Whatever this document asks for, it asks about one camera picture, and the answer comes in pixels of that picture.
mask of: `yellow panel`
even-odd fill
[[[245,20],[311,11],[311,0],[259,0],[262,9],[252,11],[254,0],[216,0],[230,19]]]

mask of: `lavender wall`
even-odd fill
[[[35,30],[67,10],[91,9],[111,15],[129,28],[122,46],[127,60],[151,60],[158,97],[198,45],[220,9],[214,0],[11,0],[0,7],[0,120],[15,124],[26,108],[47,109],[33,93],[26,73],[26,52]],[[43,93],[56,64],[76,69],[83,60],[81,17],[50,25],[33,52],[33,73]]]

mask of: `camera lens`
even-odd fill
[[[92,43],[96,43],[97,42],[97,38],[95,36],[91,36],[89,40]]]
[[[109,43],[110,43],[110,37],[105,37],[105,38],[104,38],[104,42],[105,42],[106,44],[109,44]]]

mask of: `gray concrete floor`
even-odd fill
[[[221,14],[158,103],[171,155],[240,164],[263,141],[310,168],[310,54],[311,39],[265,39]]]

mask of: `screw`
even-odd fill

━━━━━━━━━━━━━━━━━━━━━━━━━━━━━━

### Work to be completed
Please show every line of the records that holds the word "mask".

### Exercise response
mask of: `yellow panel`
mask of: `lavender wall`
mask of: `camera lens`
mask of: `gray concrete floor`
mask of: `screw`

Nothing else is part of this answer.